Затем вихрь в течение 10 секунд, а затем пипетка вверх и вниз 10 раз с помощью 200 микролитра PIPETMAN, избегая при этом образования пузырьков. Инкубируйте при четырех градусах Цельсия в течение двух часов, вращая конец за концом, используя 1,5 миллилитра или два миллилитра весла с трубчатым револьвером. Затем центрифугируйте образцы при 13 500 х г в течение 20 минут при четырех градусах Цельсия и соберите супернатант в новую 1,5-миллилитровую микроцентрифужную трубку на льду с 200-миллилитровым PIPETMAN.
Во-первых, аспирируйте среду из эмбриональных клеток небной мезенхимы мыши, используя 5,75-дюймовую пипетку Пастера, прикрепленную к вакуумной системе. Затем дважды промыть клетки ледяной культурой тканей PBS и наклонить пластину в сторону во время последней промывки, чтобы убедиться, что вся культура тканей PBS аспирирована. Затем добавьте ледяной буфер лизиса NP40 с ингибиторами протеазы и фосфатазы, добавленными непосредственно перед использованием на льду для лизирования клеток.
Высиживайте пластину на льду в течение пяти минут с вращением примерно каждую минуту, чтобы обеспечить полное покрытие пластины. Затем соскоблите ячейки с пластины с помощью предварительно охлажденного подъемника и перенесите клеточную суспензию в предварительно охлажденную 1,5-миллилитровую микроцентрифужную трубку на льду. После этого инкубируйте клеточную суспензию при четырех градусах Цельсия в течение 30 минут, вращая конец над концом, используя 1,5 миллилитра или два миллилитра весла с трубчатым револьвером.
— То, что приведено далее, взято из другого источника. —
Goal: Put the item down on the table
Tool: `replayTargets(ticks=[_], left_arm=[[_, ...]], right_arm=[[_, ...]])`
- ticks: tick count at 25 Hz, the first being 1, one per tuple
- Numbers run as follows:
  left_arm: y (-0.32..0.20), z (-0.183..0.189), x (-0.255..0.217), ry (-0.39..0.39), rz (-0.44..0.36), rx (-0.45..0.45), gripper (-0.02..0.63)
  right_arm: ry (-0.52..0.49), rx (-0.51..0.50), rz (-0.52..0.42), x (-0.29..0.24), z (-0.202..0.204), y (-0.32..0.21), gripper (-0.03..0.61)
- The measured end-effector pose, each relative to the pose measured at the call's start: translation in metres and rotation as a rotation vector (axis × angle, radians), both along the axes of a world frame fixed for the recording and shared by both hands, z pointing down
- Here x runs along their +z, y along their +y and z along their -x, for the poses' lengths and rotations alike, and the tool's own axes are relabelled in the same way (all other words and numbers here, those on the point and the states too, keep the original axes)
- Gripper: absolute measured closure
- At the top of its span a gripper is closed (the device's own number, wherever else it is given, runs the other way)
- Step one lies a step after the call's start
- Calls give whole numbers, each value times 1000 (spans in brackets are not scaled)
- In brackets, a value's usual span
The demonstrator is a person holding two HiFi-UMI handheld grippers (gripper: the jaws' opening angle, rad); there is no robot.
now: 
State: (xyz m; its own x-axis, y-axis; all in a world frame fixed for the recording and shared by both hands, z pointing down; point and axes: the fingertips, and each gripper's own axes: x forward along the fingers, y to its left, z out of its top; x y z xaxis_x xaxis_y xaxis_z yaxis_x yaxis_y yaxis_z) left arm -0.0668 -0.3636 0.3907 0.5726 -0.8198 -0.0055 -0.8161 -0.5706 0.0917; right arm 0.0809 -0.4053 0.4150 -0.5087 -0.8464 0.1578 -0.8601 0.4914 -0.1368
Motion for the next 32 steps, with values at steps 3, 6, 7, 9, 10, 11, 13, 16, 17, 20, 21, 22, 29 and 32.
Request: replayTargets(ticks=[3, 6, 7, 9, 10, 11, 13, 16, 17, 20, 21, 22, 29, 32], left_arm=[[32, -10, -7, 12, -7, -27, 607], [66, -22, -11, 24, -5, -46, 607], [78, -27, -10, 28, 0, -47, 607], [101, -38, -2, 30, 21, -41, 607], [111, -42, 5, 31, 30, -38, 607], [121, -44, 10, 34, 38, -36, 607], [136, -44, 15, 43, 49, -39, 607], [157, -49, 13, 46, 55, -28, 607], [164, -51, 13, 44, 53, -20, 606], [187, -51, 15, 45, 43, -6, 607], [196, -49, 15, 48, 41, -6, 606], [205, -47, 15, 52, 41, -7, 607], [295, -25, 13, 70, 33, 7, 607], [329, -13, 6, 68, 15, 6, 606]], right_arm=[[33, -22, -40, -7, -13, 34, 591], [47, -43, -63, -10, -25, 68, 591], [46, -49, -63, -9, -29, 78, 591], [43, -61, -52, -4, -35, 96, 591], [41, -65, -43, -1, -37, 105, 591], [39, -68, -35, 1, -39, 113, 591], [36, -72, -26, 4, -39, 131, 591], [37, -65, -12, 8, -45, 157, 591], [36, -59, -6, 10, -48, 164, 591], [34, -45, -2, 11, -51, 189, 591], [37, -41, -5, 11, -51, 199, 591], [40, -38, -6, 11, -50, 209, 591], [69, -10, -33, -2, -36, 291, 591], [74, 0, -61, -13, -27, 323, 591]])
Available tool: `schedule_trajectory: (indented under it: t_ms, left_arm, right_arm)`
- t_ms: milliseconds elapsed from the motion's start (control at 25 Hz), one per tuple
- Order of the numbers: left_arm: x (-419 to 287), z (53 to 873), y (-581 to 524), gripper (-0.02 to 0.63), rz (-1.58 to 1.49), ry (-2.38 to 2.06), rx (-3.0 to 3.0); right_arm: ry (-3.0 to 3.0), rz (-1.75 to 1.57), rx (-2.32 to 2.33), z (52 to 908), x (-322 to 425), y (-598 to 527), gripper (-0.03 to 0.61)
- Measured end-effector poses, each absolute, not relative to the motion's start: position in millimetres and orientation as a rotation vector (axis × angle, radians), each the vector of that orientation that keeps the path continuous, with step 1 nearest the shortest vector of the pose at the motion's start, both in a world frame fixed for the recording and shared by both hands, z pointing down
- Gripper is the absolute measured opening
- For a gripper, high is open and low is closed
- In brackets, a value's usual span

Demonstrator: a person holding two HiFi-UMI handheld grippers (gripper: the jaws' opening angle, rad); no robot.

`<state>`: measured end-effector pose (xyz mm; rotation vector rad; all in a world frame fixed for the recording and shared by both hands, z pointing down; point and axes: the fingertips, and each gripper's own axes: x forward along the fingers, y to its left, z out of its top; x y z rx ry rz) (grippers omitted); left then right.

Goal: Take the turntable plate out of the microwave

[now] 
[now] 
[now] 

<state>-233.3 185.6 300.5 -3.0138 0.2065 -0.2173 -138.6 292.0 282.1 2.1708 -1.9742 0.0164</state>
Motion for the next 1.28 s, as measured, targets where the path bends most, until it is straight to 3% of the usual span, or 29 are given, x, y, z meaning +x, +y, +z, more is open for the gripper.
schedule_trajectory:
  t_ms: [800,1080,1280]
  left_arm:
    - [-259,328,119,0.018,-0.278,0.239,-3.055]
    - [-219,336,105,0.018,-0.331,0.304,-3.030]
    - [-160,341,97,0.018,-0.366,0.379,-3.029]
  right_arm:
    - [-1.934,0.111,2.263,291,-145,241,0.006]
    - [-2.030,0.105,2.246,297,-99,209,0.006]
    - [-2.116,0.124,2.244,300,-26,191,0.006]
Затем центрифугируйте образцы при 13 500 х г в течение 20 минут при четырех градусах Цельсия и соберите супернатант в новую 1,5-миллилитровую микроцентрифужную трубку на льду с 200-миллилитровым PIPETMAN. Западный анализ лизатов целых клеток из увековеченных эмбриональных клеток небной мезенхимы мыши после стимуляции лигандом PDFG-B от 2 до 15 минут выявил отчетливые воспроизводимые полосы для фосфопротеинов, которые работают на высоте или вблизи высоты соответствующей общей белковой полосы. Увеличение интенсивности фосфопротеинового диапазона наблюдалось при лечении фактором роста по сравнению с таковыми у необработанных клеток, в то время как общие интенсивности белковой полосы были относительно равны между образцами.
Этот протокол может быть использован для исследования того, как возмущения и фосфорилирование непосредственно влияют на межклеточную сигнализацию, экспрессию генов и клеточную активность в черепно-лицевых контекстах.